Mono and Me

One woman’s courageous battle with the kissing disease

FOR WEEKS I’D HAD a sore throat, and I felt sleepy and lethargic. The random polling of friends, acquaintances, and complete strangers as to what might be ailing me was proving frustrating and worrisome.

People offered various diagnoses like lumbago, scurvy, decrepitude, bubonic plague, distemper, and epistaxis. A gal on the bus even suggested that it could be “prostrate issues.” Indeed, in my past I had misspent many an hour laying down. Perhaps my lifestyle choices were coming back to haunt me.

Still, there were no easy answers. Is this what HMOs had wrought? That I could no longer trust the health-care services that my lay-friends were offering? I had no choice but to go to an actual doctor.

Dr. Kathy took my temperature and some blood samples, and as she felt my glands, I averted my gaze to give them some privacy. She wondered if it might be some sort of viral infection but only a blood test would tell.

Dr. Kathy leaned back in her chair, hands folded. “I think you should be prepared for the worst,” she said.

I tried to quell my panic. How serious was this?

“It’s not uncommon for people in situations such as yours to have to, well, make drastic alterations in the way they live,” Dr. Kathy continued carefully.

I silently and fervently hoped that this meant that I’d no longer have to work. I’d have special parking privileges and have to eat frosting all day for medicinal purposes.

“Give it to me straight, doc,” I said.

“You may have to live in a sterile environment—no contact with the outside world. Something like a plastic bubble, or a gated community.”

She handed me some pamphlets on plastic bubbles and places with names like Alabaster Hollow and Impregnable Haven. Trying to control my tears, I thanked Dr. Kathy and ran out of her office so quickly I barely managed to grab the latest issue of People magazine from the waiting room and stuff it in my purse.

The days passed and I was on pins and needles and other clichés as I awaited the results of the blood test. At last, the call came one day while I was at work. “I’m afraid I’ve got some bad news,” Dr. Kathy said gravely. “You have…mononucleosis.”

Surely I hadn’t heard right. “It’s sometimes called the ‘kissing disease,’” she added.

I slumped over my desk.

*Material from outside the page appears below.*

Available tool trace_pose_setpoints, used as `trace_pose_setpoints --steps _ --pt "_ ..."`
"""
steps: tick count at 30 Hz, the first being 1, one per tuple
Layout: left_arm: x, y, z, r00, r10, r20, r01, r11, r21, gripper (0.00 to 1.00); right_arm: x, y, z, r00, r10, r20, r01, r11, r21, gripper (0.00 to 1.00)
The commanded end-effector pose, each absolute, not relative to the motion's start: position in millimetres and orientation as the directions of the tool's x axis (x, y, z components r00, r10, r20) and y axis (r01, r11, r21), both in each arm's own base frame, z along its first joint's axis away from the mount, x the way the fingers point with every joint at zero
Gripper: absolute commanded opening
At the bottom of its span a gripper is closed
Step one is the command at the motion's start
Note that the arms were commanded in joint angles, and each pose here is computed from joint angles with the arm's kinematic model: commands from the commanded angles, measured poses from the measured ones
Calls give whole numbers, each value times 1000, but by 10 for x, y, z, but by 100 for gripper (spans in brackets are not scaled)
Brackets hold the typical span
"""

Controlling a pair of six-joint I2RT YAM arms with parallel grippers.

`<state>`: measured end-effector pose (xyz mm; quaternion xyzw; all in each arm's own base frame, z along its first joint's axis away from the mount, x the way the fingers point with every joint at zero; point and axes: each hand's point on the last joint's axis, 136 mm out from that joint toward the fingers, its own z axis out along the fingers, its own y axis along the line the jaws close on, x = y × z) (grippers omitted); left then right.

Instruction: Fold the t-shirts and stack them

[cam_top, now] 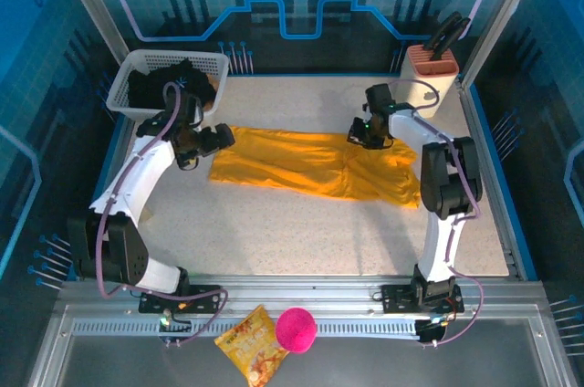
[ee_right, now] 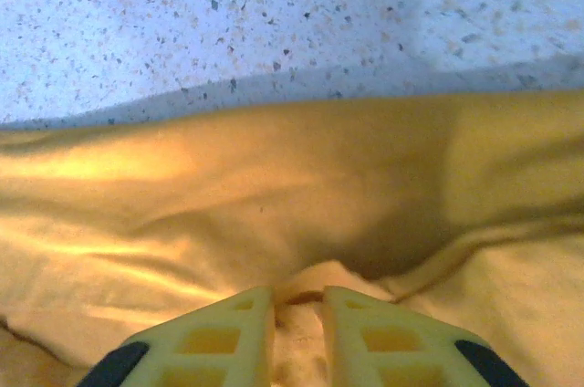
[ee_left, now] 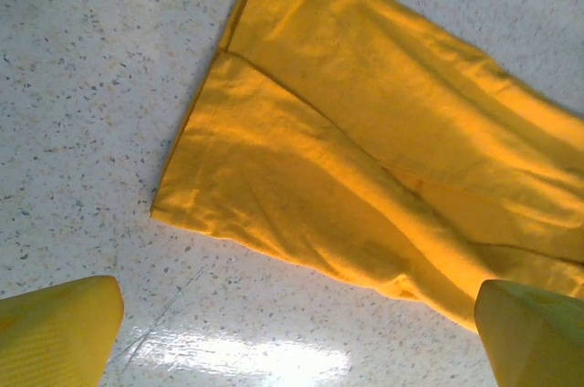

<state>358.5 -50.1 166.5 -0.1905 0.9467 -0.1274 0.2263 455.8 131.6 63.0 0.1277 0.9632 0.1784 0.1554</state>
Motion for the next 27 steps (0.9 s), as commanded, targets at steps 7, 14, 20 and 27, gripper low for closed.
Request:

Why, why me? Oh, how I wanted to scream and curse the fates but I had already received a written warning from my boss about screaming and cursing the fates on company time.

“The good news is that it’s not contagious through casual contact. Just make sure you don’t share eating or drinking utensils,” Dr. Kathy reassured me. “And avoid kissing, of course.”

Would this nightmare never end? I would have to cease my rampant kissing sprees. My days of accosting perfect strangers and making out with them at length were over.

My tears flowed freely and I crumpled to the floor, where I spotted an errant Whoppers malted-milk ball under my desk that had gotten away from me a few months earlier. As I popped it into my mouth, I wondered if this would be my last Whopper.

“Listen to your body,” Dr. Kathy urged.

But my body and I hadn’t been on speaking terms for years. We had had a falling out when it insisted on continuing my menses even after I had demanded it stop. After a very ugly confrontation, my body stalked out of the room, and though I ran into it here and there, we barely exchanged civilities.

“Oh, and stay off your spleen,” Dr. Kathy admonished. I had never felt so frightened and alone.